Troppo difficile seguire la trama del romanzo-fiume in tutti i suoi rivoli, nei suoi intrecci, negli incontri casuali che vedono Colombino insieme a Garibaldi, Colombino con Ciceruacchio, Colombino con papa Pio IX, Leda-Lorenza che intercetta le lettere dei fratelli Bandiera, Garibaldi con Ugo Bassi, con Medici, con Manara. Assistiamo alle barricate delle Cinque Giornate milanesi, dalla parte di chi non ne sapeva nulla ma che si fa alla fine contagiare dall’entusiasmo: ecco Lisander che riprende con il suo nuovissimo macchinario le barricate, i morti, i feriti, immortalando la grande storia nelle sue immagini sfocate. Si esce dalla lettura del romanzo di Mari avendo conosciuto i personaggi dei libri di scuola da vicino, fuori della retorica risorgimentale che ha tanto nuociuto alla nostra coscienza di Italiani.

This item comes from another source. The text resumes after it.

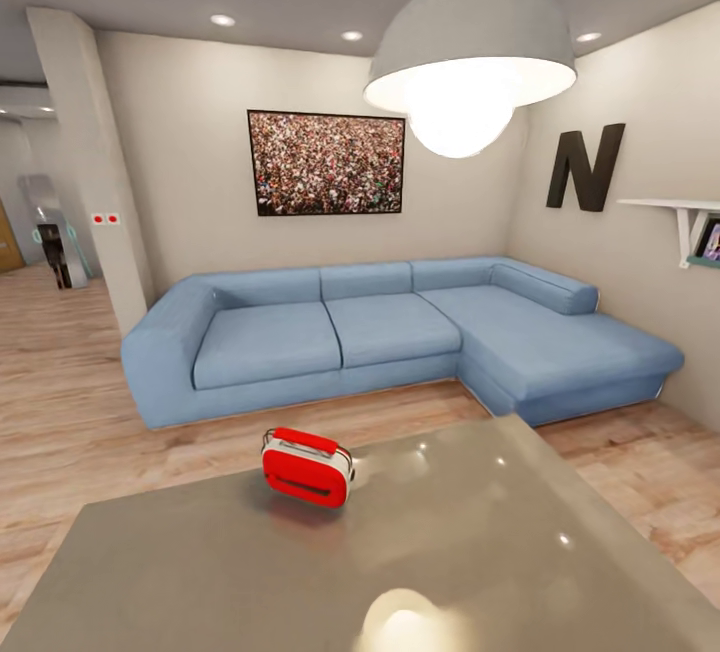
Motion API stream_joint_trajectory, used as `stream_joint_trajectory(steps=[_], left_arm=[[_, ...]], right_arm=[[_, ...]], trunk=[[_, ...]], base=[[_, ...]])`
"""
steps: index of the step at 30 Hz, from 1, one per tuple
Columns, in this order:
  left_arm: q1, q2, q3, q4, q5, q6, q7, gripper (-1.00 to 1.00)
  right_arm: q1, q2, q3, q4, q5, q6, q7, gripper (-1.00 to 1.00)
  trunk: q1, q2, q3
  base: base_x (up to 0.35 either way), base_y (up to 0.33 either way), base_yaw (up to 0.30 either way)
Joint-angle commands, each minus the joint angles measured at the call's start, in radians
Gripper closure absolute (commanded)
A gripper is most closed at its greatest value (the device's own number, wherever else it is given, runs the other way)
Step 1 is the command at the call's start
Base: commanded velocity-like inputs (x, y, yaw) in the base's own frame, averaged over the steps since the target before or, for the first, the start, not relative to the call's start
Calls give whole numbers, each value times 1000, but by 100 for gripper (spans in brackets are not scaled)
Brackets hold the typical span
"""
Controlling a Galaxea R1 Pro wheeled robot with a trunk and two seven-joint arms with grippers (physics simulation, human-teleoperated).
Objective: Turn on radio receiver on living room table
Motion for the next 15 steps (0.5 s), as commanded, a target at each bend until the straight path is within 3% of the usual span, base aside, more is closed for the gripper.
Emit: stream_joint_trajectory(steps=[1, 6, 10, 15], left_arm=[[0, 1, 1, 0, 1, 1, -3, -100], [0, 1, 3, 0, 2, 1, -6, -100], [0, 1, 2, 0, 2, 1, -6, -100], [0, 0, 1, 0, 1, 0, -3, -100]], right_arm=[[0, 0, 0, 0, 0, 0, 0, -100], [0, 0, 0, 0, 0, 0, -1, -100], [0, 0, 0, 0, 0, -1, -1, -100], [0, 0, 0, 0, 0, -3, -2, -100]], trunk=[[0, 0, 0], [0, 0, 0], [0, 0, 0], [0, 0, 0]], base=[[236, 109, 0], [259, 165, 0], [85, 61, 9], [11, 8, 209]])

Mazzini, Pippo, ha una pelle delicata, piena di peli di barba che gli creano infezioni, beve solo caffè, è un uomo solitario ma pieno di una forza morale e un ardore didascalico che contagia chi gli è vicino. Garibaldi ha gli occhi color del miele, un fascino indiscusso, un amore sconfinato per la giovane Anita, che però non gli impedisce di abbandonare lei e i figli, e di farla vivere precariamente, ossessionato dal desiderio di combattere.
Il linguaggio che Mari ha dovuto trovare per raccontare le sue storie è frutto di un grosso impegno stilistico: di nuovo come Manzoni, ha dovuto imparare ad esprimersi con il linguaggio e i dialetti meneghini, per rendere verosimile il racconto; e poi il portoghese-brasiliano del sud America, l’inglese italianizzato degli esuli in Inghilterra, gli idiomi trasteverini, il francese di Nizza, il dialetto genovese: tutta una babele delle lingue preunitarie si mescolano nel testo. Nell’ultima pagina l’autore descrive in estrema sintesi, molto efficace, il suo metodo di lavoro:
“Ho proceduto per accumulo e fascinazione. Ho ricalcato e inventato. Ho voluto la pertinenza ma ho percepito un piacere più forte quando, dentro la verosimiglianza, ho sentito aprirsi la strada della immaginazione”.
Il suo lavoro merita attenzione e grande apprezzamento, anche se, forse, qualche pagina di troppo, qualche lungaggine, c’è.